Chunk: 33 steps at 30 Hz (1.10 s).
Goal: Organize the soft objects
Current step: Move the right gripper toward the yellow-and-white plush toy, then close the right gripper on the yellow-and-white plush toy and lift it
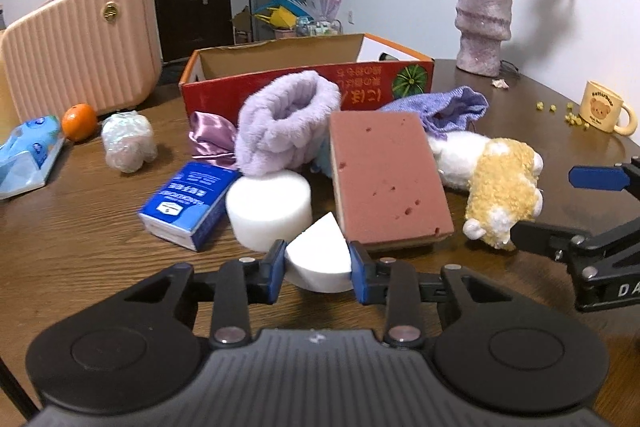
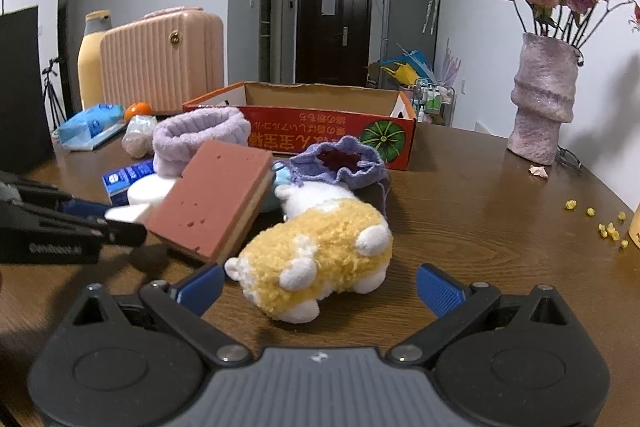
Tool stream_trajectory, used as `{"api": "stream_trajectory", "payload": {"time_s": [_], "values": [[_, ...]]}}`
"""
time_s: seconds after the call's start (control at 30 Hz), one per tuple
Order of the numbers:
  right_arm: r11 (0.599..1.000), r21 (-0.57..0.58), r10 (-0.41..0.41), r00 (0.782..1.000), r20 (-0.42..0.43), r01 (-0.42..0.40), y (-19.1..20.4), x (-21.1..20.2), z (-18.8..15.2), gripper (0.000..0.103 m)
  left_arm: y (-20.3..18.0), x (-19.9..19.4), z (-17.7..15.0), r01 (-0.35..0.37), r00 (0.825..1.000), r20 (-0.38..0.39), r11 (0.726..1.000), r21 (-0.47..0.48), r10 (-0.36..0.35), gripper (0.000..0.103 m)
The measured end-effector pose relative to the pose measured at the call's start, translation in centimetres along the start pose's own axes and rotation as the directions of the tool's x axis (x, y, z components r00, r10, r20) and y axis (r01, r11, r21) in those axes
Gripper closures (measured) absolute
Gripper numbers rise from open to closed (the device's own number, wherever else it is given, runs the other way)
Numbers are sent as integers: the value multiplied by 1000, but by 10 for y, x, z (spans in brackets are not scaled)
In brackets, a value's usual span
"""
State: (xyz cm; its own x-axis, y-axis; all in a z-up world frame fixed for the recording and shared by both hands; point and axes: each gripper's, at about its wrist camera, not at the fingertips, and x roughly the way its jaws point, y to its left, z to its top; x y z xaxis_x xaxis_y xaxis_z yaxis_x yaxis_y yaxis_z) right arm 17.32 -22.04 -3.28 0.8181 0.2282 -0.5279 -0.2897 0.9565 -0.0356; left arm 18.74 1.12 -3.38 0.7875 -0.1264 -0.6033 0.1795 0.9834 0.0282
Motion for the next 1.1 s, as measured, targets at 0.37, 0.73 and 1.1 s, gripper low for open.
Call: {"api": "stream_trajectory", "payload": {"time_s": [0.37, 0.73, 1.1], "values": [[990, -143, -3, 1000, -12, 1, 11, 11, 5, 0, 15, -21, -3, -30, 998, 56, 998, -59, 33, 69], [978, -205, 36, 999, -34, -42, 6, 40, 21, 0, 22, -21, -1, -52, 997, 59, 995, -88, 58, 69], [978, -162, 119, 990, -72, -129, 1, 66, 27, 0, 25, -16, -3, -55, 997, 40, 994, -97, 60, 69]]}}
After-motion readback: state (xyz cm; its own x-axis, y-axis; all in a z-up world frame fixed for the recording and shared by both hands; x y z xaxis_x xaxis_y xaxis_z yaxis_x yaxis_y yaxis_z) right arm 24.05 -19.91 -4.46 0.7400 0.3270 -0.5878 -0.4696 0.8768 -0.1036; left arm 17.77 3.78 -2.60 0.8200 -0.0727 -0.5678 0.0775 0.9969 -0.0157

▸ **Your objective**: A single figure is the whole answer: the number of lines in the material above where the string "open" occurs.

▸ **Completed task**: 2